▶ [What is being asked]
Each entry below should be restated word for word, without any picture it contains.

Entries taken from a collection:

....................

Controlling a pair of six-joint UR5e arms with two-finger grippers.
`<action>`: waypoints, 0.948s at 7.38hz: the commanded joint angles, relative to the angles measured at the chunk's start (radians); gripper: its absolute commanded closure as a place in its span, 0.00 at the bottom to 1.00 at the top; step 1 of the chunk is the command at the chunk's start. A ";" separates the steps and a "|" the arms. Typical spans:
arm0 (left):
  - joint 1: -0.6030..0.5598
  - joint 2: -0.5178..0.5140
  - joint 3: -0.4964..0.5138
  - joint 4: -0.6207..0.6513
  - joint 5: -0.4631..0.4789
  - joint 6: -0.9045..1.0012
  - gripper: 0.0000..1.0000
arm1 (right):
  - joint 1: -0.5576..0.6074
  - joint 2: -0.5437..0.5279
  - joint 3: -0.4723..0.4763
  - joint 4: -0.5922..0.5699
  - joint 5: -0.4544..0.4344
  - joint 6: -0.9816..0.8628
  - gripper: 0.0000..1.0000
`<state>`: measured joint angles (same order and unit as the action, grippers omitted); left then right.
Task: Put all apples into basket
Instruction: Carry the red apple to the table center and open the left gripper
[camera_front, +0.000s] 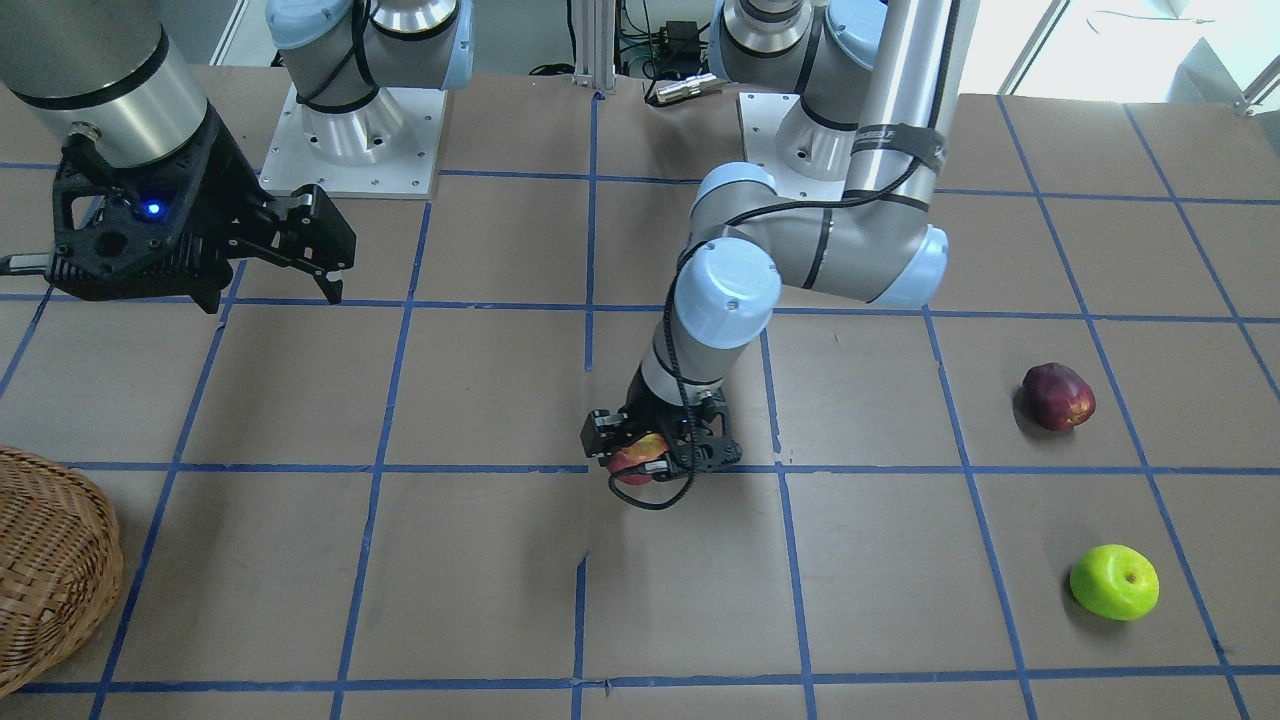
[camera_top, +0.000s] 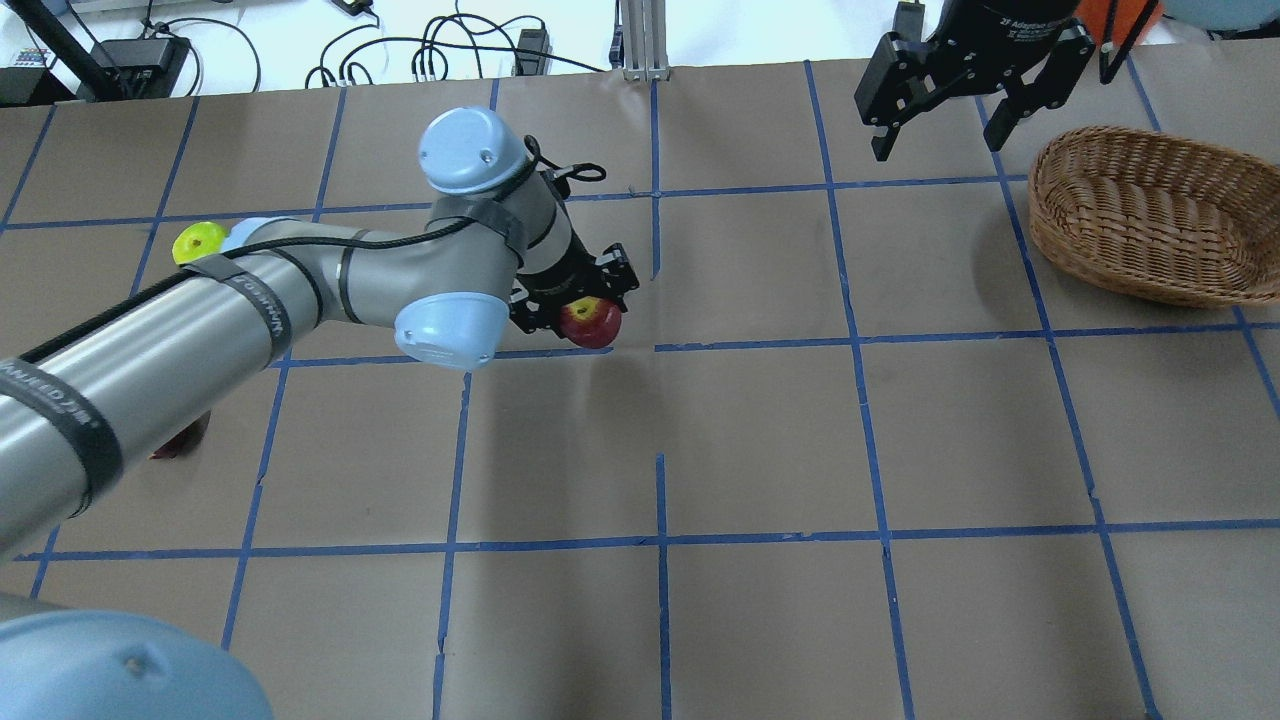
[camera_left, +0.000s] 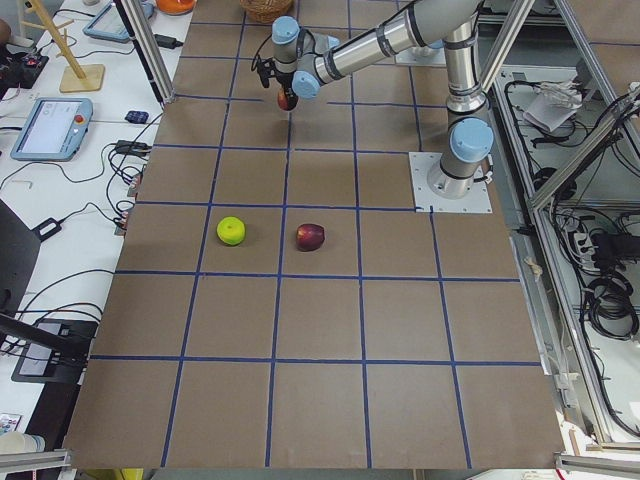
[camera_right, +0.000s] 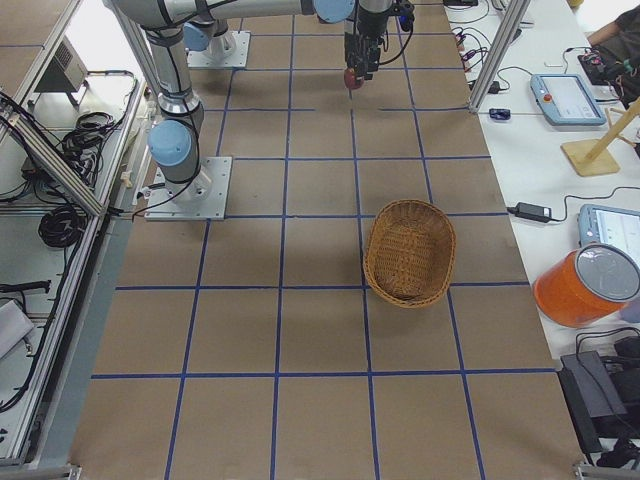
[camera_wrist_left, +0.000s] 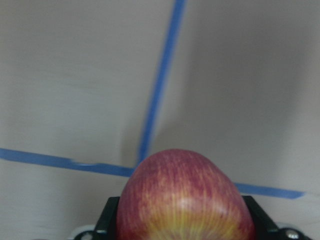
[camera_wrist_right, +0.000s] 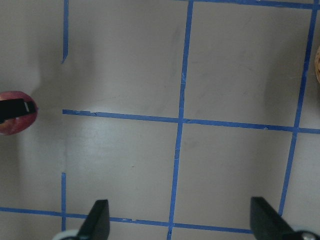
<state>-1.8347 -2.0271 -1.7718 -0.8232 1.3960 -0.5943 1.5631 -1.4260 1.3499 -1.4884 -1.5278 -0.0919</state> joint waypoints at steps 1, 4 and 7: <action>-0.098 -0.062 0.017 0.079 -0.003 -0.108 0.59 | 0.000 0.002 0.000 0.000 0.002 -0.003 0.00; -0.086 -0.021 0.005 0.109 0.006 -0.073 0.00 | -0.029 0.016 -0.011 -0.021 0.005 0.004 0.00; 0.169 0.108 0.003 -0.122 0.020 0.289 0.00 | 0.007 0.071 0.018 -0.108 0.082 0.038 0.03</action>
<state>-1.7804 -1.9790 -1.7693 -0.8356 1.4130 -0.4672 1.5429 -1.3939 1.3567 -1.5295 -1.4948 -0.0804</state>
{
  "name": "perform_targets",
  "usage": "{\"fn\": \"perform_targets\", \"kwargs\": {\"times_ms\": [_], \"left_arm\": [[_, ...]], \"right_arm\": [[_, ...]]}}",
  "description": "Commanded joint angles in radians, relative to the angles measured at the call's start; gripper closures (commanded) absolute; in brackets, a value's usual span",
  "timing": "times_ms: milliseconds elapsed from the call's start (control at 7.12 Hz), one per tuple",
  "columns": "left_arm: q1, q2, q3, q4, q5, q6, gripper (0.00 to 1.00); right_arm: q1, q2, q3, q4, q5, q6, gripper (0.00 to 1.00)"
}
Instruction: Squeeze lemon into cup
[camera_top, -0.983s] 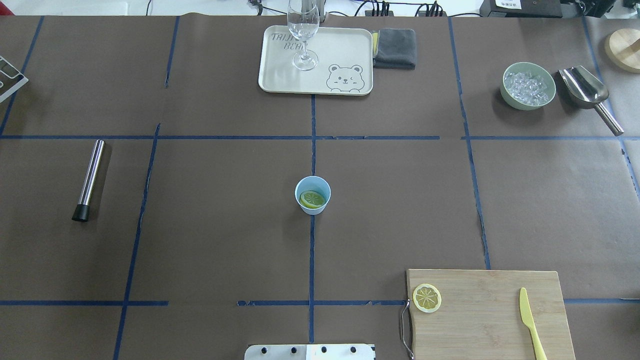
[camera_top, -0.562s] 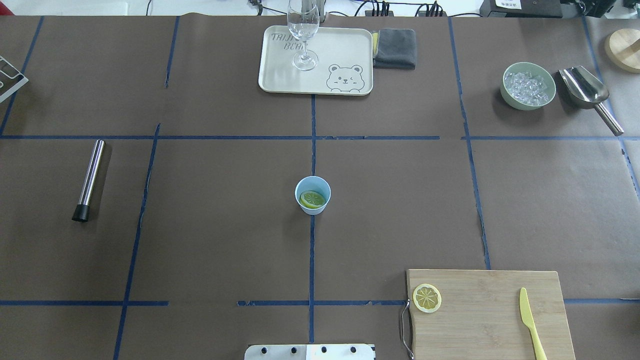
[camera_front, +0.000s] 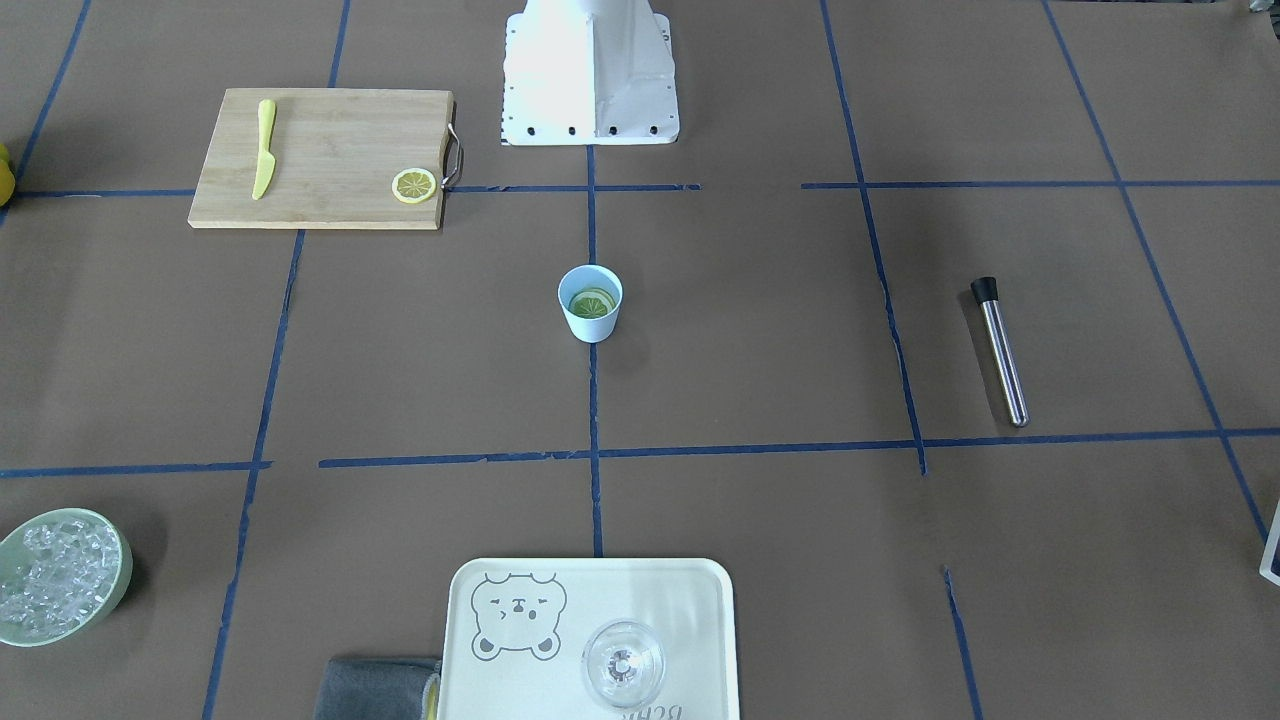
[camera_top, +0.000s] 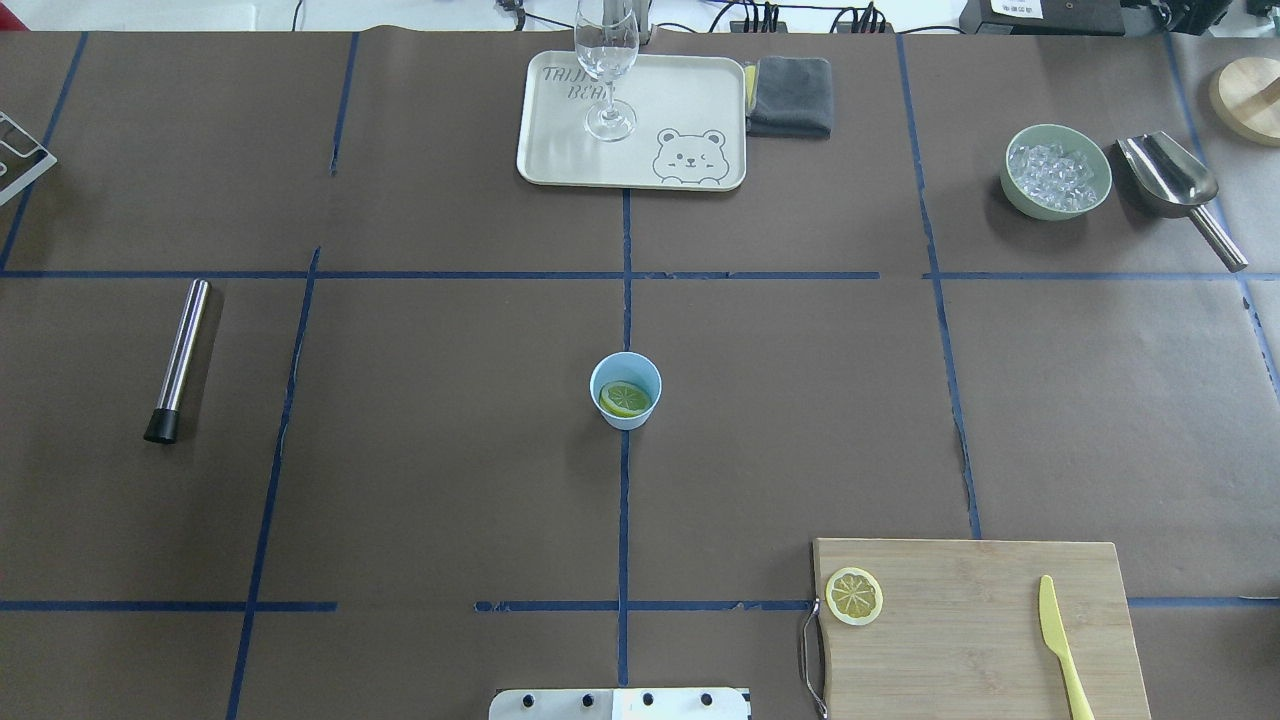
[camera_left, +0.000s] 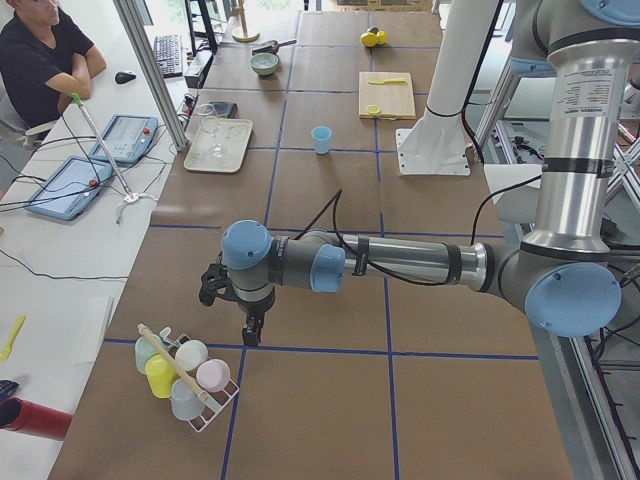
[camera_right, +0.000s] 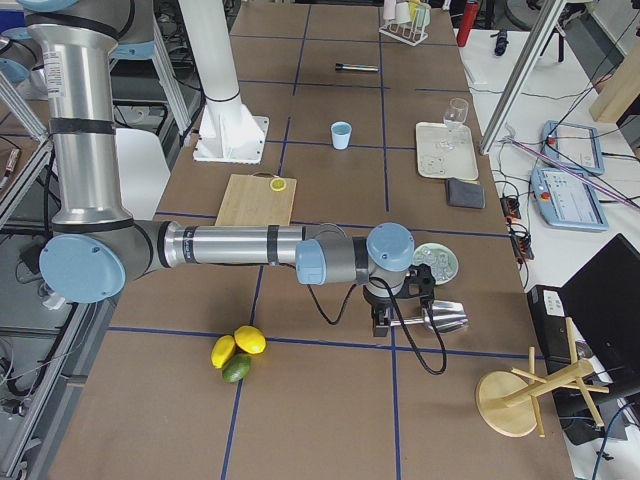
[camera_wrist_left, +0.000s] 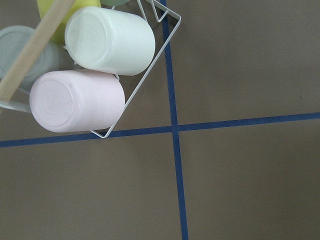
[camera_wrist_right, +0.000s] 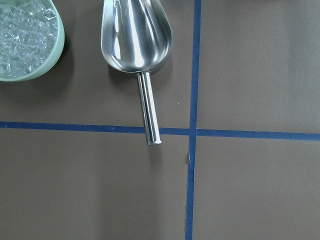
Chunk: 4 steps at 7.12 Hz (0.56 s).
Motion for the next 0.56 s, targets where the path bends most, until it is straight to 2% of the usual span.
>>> {"fn": "perform_targets", "kwargs": {"times_ms": [0,421], "left_arm": [[0.0,0.0,0.0,-0.001,0.0,0.0,0.0],[0.0,0.003,-0.015,-0.001,0.0,0.0,0.0]], "right_arm": [[0.0,-0.003,0.0,0.003,-0.003,0.001,0.0],[0.0,-0.003,0.006,0.007,-0.003,0.001,0.0]]}}
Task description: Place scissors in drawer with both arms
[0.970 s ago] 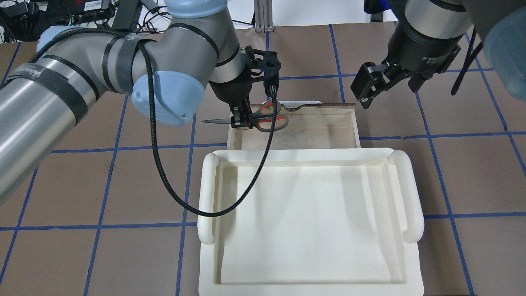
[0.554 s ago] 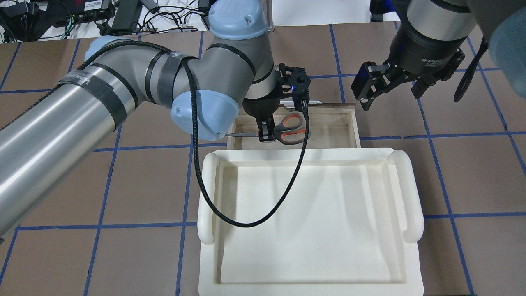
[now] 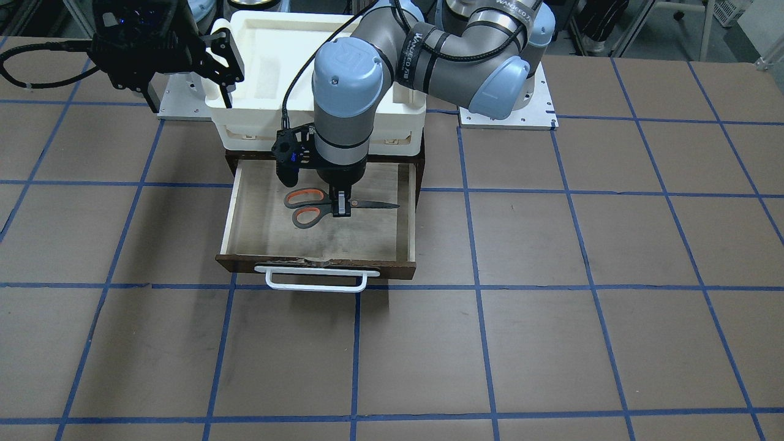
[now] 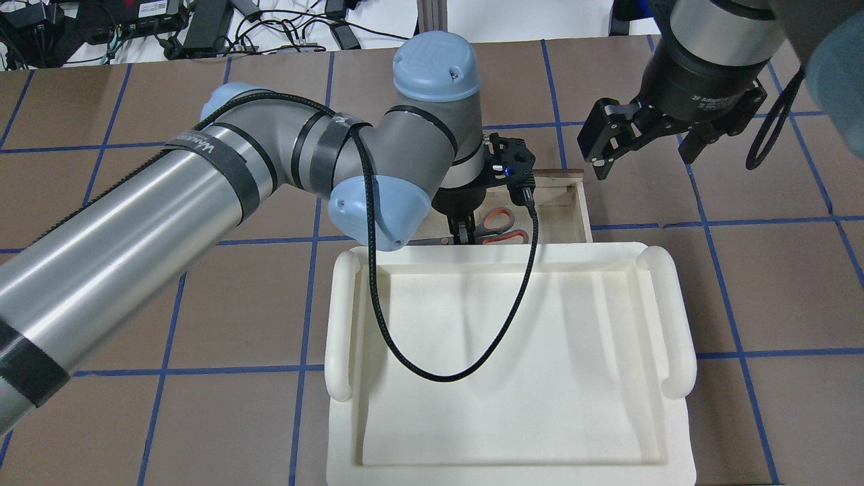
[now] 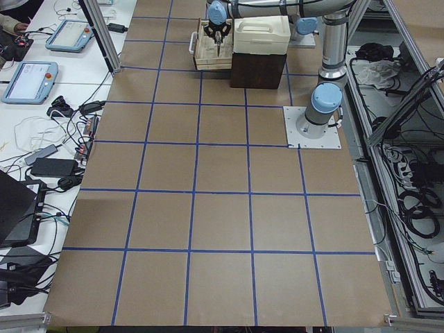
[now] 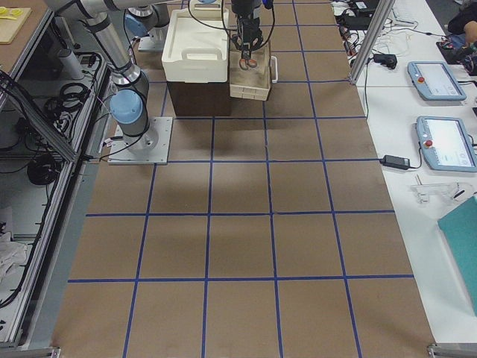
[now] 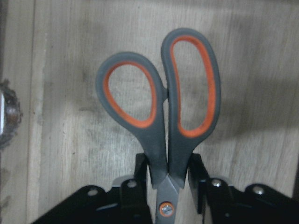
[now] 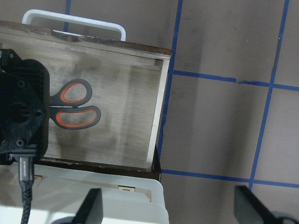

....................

▶ [Problem solution]
Controlling a pair of six-joint UR5e arms with two-finger grippers.
`<action>`: waypoints, 0.948s at 7.38hz: the commanded joint angles, relative to the angles measured at the chunk's start (radians); gripper: its absolute commanded closure as a place in its span, 0.00 at the bottom to 1.00 at the top; step 1 of the chunk is the command at the chunk's start. A ";" separates the steps and a "|" the arms. Typical spans:
arm0 (left):
  - joint 1: -0.6030..0.5598
  - joint 2: -0.5178..0.5140
  - joint 3: -0.4964..0.5138
  - joint 4: -0.6207..0.6513
  - joint 5: -0.4631..0.4789
  - joint 6: -0.9045..1.0012
  - gripper: 0.0000..1.0000
arm1 (right):
  - joint 1: -0.5576..0.6074
  - joint 2: -0.5437..0.5279
  - joint 3: -0.4723..0.4763
  - joint 4: -0.5922..0.5699
  - joint 5: -0.4544..0.4344
  - joint 6: -0.9816..0.8628
  - gripper: 0.0000..1.0000
`<state>`: measured joint angles (same order and unit as the action, grippers omitted); left then right.
Task: Put all apples into basket
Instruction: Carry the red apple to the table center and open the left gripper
[camera_front, +0.000s] 
[camera_top, +0.000s] 
[camera_left, +0.000s] 
[camera_right, +0.000s] 
[camera_wrist_left, +0.000s] 
[camera_wrist_right, +0.000s] 
<state>-1.8347 -2.0271 -1.7718 -0.8232 1.3960 -0.5943 1.5631 -1.4260 1.3499 -1.4884 -1.5278 -0.0919</state> joint waypoints at steps 1, 4 and 7: <action>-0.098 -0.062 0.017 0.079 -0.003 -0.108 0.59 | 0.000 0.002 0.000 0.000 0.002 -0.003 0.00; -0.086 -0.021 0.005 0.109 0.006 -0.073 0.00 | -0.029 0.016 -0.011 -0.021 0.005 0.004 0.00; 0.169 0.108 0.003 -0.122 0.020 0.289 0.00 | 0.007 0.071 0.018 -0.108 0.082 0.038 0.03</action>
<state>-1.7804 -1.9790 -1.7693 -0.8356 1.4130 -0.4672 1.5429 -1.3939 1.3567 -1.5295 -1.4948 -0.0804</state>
{
  "name": "perform_targets",
  "usage": "{\"fn\": \"perform_targets\", \"kwargs\": {\"times_ms\": [_], \"left_arm\": [[_, ...]], \"right_arm\": [[_, ...]]}}",
  "description": "Commanded joint angles in radians, relative to the angles measured at the call's start; gripper closures (commanded) absolute; in brackets, a value's usual span",
  "timing": "times_ms: milliseconds elapsed from the call's start (control at 7.12 Hz), one per tuple",
  "columns": "left_arm: q1, q2, q3, q4, q5, q6, gripper (0.00 to 1.00); right_arm: q1, q2, q3, q4, q5, q6, gripper (0.00 to 1.00)"
}
Instruction: Squeeze lemon into cup
[camera_top, -0.983s] 
[camera_top, -0.562s] 
[camera_front, +0.000s] 
[camera_top, +0.000s] 
[camera_left, +0.000s] 
[camera_right, +0.000s] 
[camera_wrist_left, +0.000s] 
[camera_wrist_right, +0.000s] 
Chunk: 4 steps at 7.12 Hz (0.56 s).
Motion for the next 0.56 s, targets where the path bends most, until it is straight to 2% of the usual span.
>>> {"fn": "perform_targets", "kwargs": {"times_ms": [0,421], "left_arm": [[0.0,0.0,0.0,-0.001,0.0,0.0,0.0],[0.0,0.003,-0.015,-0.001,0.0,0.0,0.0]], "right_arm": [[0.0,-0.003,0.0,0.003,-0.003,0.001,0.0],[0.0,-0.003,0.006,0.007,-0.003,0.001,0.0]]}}
Task description: Place scissors in drawer with both arms
[0.970 s ago] 
[0.554 s ago] 
[now] 
[now] 
[now] 
[now] 
[now] 
[now] 

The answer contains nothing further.